> [YOUR ASSIGNMENT]
Find the lines of the records in which the word "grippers" appears and report how many there are, as a number alone.

[[ DATA LISTING, beginning ]]

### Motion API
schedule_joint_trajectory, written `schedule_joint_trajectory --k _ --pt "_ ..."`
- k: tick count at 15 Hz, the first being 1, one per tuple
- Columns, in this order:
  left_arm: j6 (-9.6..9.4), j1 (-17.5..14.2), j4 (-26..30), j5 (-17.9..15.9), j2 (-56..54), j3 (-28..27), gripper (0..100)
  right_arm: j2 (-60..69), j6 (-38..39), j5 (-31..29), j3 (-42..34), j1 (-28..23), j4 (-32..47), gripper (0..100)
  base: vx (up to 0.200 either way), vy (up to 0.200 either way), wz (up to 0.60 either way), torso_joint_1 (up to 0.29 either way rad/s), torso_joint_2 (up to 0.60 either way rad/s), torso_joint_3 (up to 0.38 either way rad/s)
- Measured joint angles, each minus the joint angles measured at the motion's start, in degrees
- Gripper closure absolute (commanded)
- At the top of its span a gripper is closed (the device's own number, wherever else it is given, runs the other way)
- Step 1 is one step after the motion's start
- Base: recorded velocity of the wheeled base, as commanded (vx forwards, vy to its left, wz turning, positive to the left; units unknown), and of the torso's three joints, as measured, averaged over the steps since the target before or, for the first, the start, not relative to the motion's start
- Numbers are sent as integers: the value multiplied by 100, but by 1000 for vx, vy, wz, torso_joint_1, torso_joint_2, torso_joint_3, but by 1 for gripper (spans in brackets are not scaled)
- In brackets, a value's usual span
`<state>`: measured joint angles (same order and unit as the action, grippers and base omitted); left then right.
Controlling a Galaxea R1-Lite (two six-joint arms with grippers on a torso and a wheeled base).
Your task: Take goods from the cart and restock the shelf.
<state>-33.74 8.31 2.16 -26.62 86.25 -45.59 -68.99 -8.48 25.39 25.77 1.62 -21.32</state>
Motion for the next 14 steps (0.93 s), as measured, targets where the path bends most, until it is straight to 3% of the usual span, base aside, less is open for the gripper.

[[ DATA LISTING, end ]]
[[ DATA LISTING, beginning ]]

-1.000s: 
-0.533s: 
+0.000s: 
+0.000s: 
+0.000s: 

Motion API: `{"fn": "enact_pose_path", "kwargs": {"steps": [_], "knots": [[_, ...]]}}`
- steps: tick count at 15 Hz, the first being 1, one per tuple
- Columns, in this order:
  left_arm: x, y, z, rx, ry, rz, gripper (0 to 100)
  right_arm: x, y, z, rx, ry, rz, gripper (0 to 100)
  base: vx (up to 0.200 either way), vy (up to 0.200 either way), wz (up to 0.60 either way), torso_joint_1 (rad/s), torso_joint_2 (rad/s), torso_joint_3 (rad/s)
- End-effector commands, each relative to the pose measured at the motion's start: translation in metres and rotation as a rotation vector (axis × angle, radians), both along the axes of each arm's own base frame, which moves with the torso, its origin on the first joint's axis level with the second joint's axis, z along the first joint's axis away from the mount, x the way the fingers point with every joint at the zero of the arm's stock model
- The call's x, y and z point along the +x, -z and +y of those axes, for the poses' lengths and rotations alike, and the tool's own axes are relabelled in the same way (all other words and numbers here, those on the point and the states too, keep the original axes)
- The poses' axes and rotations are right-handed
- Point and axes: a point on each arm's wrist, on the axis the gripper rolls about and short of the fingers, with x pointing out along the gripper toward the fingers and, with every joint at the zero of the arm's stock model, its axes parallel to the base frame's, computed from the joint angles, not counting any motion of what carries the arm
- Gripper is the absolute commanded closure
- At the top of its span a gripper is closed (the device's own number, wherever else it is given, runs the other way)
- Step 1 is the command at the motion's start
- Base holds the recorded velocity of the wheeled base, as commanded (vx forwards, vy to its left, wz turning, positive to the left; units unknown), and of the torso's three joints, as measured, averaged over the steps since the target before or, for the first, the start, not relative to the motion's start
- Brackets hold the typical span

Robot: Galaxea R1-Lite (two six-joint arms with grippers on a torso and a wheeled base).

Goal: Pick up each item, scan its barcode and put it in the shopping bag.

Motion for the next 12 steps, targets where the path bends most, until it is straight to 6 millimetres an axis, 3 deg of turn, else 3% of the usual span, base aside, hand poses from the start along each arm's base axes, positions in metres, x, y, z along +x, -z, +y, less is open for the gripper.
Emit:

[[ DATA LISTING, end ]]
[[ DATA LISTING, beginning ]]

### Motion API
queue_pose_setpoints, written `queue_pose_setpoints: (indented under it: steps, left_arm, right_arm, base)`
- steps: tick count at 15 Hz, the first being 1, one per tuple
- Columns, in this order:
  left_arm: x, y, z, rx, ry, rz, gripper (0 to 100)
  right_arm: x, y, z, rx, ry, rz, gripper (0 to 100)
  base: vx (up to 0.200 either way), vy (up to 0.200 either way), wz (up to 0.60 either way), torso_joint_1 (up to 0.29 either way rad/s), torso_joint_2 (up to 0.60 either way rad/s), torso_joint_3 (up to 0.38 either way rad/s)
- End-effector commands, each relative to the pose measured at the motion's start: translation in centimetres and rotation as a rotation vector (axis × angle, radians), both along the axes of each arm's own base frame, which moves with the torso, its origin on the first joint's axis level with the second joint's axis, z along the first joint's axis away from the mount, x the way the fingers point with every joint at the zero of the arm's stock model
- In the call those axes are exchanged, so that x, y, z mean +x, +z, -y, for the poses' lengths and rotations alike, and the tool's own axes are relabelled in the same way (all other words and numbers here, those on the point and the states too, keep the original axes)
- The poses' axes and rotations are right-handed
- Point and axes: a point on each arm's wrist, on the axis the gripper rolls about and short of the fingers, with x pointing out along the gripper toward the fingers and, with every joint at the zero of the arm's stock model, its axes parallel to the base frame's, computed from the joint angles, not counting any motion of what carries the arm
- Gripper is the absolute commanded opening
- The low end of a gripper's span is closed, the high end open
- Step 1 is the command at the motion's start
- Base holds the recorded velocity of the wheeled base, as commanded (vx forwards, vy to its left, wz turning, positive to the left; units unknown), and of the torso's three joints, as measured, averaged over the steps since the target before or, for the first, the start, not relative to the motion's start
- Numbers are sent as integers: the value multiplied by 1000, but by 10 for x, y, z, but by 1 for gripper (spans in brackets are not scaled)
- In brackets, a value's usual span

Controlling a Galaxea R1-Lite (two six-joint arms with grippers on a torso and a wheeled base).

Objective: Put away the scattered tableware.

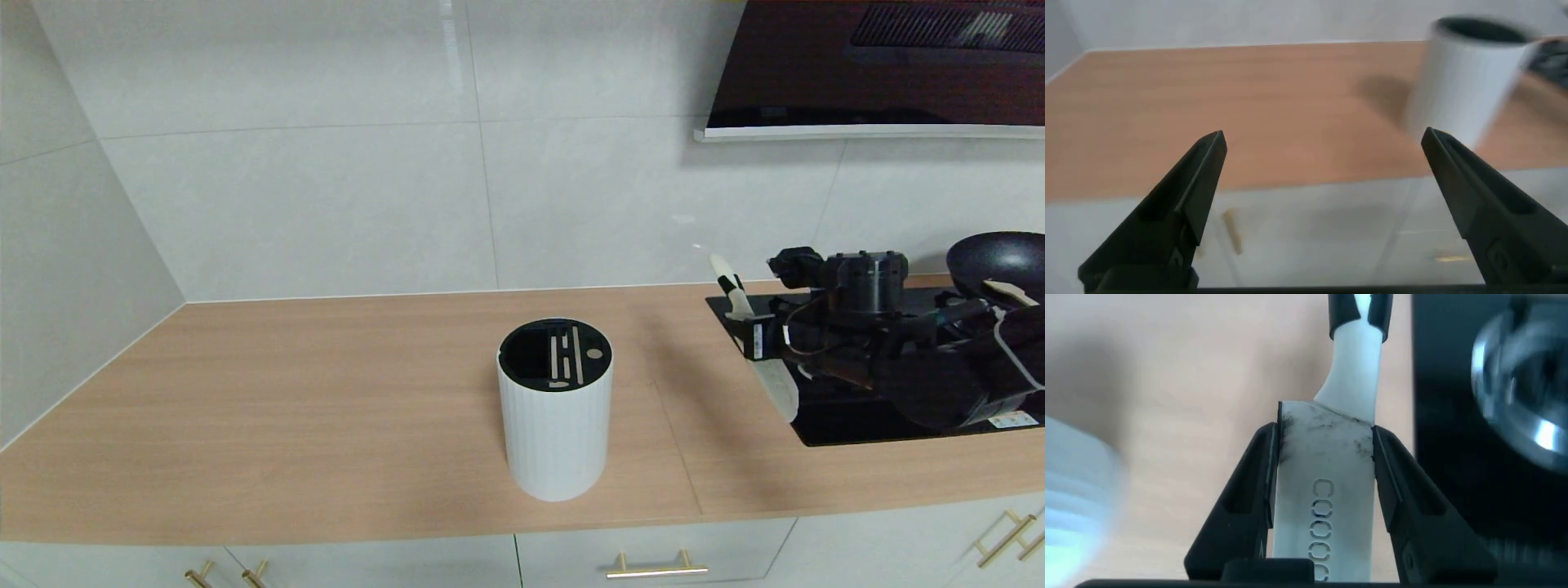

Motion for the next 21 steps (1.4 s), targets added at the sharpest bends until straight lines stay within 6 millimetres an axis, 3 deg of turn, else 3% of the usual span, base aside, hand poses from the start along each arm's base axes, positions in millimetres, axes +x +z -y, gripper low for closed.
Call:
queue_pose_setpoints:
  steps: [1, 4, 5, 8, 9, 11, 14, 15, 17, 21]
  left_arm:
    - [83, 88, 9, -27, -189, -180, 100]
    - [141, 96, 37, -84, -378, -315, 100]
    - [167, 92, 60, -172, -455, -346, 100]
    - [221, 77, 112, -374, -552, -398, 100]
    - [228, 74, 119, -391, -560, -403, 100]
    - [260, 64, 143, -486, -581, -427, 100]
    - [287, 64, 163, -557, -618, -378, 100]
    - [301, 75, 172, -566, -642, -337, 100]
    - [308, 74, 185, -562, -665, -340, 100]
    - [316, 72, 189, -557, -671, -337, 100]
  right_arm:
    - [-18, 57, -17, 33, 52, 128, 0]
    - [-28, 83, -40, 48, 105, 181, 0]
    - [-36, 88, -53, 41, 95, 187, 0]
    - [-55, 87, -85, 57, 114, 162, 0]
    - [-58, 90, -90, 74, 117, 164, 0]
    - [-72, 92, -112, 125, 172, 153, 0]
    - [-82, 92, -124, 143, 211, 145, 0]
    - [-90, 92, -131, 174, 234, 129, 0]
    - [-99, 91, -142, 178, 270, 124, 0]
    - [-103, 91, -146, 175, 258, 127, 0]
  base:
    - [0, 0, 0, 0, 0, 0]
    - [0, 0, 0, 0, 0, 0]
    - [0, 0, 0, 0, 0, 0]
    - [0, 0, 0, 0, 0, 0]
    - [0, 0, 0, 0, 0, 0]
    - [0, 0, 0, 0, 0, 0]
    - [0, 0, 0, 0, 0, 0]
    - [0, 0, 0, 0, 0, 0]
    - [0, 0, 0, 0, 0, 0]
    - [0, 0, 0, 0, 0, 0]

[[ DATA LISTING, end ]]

> [ANSWER SECTION]
4